How to complete this task:
On every line of the listing, check for "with"; copy the lines that have it.

Stored data:
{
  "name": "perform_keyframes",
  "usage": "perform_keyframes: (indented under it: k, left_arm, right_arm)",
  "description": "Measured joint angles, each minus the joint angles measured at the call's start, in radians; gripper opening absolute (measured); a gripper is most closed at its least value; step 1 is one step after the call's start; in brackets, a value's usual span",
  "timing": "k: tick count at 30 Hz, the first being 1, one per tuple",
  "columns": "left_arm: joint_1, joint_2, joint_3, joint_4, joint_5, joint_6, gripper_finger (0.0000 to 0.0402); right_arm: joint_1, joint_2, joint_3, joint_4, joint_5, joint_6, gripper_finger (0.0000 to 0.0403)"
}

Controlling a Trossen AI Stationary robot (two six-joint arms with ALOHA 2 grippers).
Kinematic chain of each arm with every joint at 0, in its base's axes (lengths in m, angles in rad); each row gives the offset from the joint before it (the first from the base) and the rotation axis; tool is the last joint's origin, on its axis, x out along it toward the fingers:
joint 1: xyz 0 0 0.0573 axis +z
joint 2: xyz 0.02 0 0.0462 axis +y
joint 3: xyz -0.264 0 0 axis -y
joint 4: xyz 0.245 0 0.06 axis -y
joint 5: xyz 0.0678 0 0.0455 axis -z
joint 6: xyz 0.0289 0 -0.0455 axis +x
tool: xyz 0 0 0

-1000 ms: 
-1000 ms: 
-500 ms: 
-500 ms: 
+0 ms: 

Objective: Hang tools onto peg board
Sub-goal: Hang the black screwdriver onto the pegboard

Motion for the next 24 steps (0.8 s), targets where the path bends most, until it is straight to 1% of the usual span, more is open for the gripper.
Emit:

Result of the exercise:
Controlling a Trossen AI Stationary robot (two six-joint arms with ALOHA 2 grippers).
Kinematic chain of each arm with every joint at 0, in its base's axes (lengths in m, angles in rad); each row gives the offset from the joint before it (the first from the base) and the rotation axis; tool is the last joint's origin, on its axis, x out along it toward the fingers:

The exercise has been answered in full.